_TASK_: Would you transcribe the entries below, beginning at the line with "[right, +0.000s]" and ending after the line with "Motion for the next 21", exactly, with no picture and nothing more?
*** Opening of RECORDS SUPPLIED ***
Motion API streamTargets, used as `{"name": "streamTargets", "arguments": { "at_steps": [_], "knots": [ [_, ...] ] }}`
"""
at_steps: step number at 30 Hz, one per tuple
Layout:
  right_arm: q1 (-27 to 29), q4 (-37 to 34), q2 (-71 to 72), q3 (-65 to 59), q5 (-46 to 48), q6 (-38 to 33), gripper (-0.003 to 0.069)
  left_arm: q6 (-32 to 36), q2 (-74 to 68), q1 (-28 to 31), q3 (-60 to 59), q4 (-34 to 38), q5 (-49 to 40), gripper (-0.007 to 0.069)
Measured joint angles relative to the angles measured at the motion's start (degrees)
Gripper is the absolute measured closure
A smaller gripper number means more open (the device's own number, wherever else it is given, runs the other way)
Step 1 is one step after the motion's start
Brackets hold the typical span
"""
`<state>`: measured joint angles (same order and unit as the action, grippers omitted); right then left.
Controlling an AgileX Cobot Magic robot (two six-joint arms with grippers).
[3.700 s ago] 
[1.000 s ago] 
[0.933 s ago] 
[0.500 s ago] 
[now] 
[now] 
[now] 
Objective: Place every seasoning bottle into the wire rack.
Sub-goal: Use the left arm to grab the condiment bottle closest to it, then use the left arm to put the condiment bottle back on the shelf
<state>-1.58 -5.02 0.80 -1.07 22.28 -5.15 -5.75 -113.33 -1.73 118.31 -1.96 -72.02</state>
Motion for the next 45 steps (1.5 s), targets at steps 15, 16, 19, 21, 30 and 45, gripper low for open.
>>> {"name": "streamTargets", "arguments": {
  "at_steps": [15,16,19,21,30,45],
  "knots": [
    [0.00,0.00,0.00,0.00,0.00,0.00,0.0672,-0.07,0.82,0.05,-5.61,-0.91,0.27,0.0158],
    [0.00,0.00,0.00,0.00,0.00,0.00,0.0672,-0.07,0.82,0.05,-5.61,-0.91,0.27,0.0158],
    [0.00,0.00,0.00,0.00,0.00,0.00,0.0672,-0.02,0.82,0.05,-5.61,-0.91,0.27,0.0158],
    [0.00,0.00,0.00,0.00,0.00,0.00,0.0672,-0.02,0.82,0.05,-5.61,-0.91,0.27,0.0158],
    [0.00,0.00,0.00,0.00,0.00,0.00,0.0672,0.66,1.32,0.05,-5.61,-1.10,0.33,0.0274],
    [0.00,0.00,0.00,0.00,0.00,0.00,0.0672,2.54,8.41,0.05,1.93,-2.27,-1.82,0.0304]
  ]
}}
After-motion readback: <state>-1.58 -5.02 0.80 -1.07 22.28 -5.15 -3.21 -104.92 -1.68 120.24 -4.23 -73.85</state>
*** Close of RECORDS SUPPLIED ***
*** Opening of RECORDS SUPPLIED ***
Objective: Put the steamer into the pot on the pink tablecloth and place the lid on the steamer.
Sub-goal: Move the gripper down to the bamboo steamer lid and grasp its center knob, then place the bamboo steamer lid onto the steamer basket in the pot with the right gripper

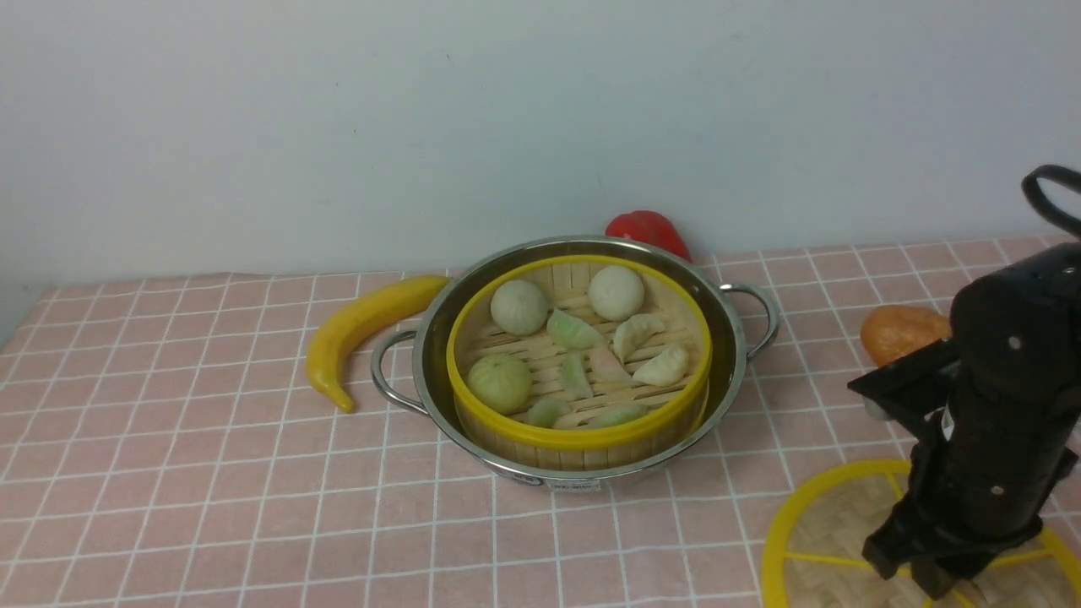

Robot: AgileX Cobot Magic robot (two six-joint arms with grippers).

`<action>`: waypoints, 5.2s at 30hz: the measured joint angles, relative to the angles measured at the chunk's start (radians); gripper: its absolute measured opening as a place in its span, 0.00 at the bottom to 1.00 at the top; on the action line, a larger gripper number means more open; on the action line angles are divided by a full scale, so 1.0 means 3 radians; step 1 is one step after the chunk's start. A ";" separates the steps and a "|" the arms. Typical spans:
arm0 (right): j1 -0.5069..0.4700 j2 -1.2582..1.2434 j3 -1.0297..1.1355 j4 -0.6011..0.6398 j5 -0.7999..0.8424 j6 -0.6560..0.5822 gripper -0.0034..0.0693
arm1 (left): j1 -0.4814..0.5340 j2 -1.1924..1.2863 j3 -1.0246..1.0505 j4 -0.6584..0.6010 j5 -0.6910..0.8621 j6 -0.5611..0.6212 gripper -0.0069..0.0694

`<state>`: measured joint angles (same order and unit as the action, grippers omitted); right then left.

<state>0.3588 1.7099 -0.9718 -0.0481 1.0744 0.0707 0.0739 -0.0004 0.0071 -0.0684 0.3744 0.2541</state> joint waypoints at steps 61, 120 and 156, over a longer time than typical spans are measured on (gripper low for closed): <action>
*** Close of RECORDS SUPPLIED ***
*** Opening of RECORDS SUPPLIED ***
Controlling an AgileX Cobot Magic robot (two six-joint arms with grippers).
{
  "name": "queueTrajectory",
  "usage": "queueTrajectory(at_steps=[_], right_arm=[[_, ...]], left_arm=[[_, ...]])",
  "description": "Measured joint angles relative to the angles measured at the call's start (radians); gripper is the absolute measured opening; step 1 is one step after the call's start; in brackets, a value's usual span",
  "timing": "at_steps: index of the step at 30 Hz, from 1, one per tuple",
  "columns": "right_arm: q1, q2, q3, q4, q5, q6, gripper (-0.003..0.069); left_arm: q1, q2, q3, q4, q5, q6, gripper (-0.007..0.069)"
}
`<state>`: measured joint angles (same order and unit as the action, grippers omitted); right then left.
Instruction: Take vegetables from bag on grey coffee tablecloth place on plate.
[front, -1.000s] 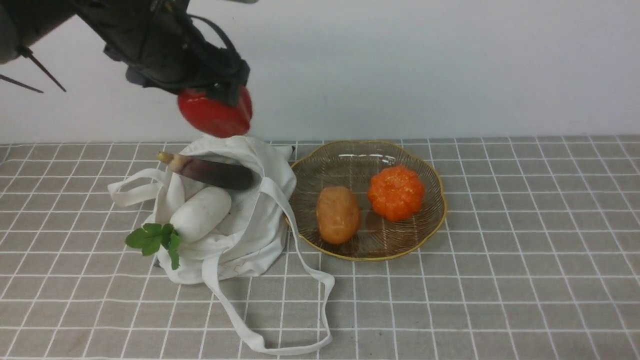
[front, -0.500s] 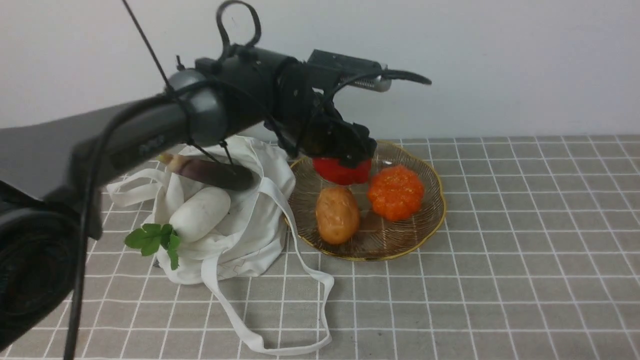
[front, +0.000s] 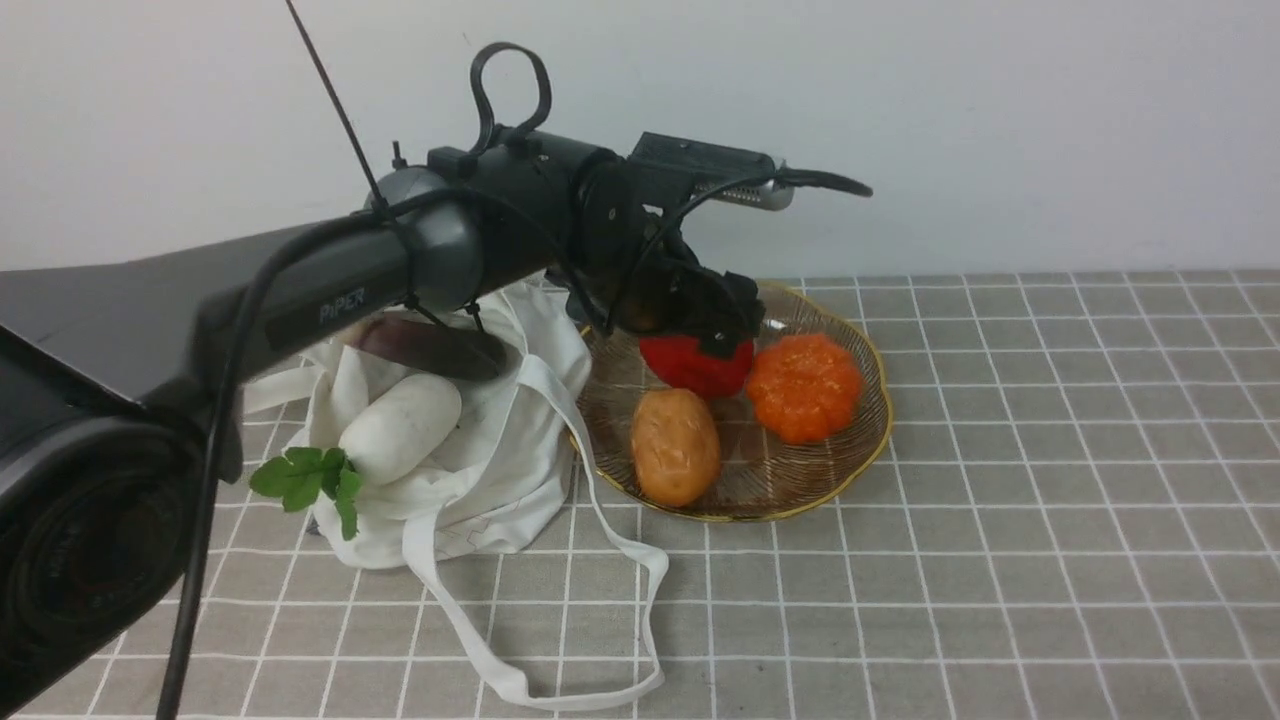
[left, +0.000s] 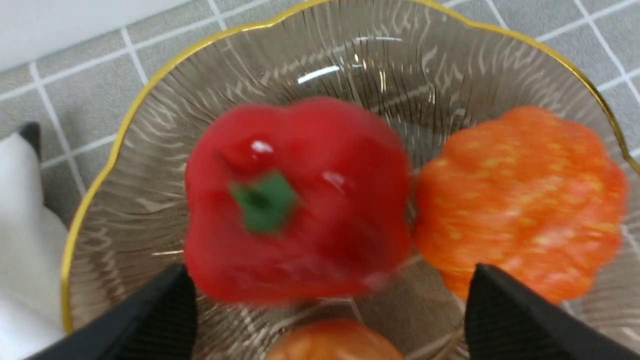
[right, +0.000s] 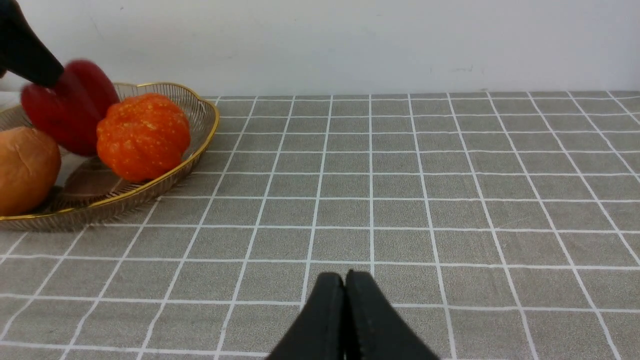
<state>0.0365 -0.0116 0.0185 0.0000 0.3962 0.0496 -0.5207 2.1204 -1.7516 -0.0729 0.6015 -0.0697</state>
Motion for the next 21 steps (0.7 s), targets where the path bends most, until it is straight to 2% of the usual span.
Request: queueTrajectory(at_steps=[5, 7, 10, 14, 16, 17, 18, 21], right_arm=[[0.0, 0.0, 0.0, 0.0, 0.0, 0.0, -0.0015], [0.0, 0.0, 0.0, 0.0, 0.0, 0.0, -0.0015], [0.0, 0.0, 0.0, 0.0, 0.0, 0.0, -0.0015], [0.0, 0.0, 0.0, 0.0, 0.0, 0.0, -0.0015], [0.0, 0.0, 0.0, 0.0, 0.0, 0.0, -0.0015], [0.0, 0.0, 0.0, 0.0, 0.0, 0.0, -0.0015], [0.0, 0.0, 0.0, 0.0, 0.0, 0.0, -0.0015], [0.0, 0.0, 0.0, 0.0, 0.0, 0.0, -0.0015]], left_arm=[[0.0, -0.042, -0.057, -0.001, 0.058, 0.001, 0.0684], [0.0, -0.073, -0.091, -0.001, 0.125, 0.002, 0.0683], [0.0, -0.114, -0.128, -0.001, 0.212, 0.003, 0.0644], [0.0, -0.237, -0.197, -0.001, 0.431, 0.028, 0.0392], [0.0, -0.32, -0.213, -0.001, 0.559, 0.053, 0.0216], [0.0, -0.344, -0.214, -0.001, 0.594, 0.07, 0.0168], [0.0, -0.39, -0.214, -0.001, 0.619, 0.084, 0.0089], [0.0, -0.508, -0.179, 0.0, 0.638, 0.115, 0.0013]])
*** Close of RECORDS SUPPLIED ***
_WRITTEN SOLUTION_:
[right, +0.000s] 
<state>0.0365 -0.0116 0.0185 0.0000 0.3962 0.0496 -0.5207 2.1204 -1.7516 -0.0729 0.6015 -0.0697</state>
Motion for the next 21 steps (0.7 s), targets where the path bends most, until it is straight to 2% of the usual span.

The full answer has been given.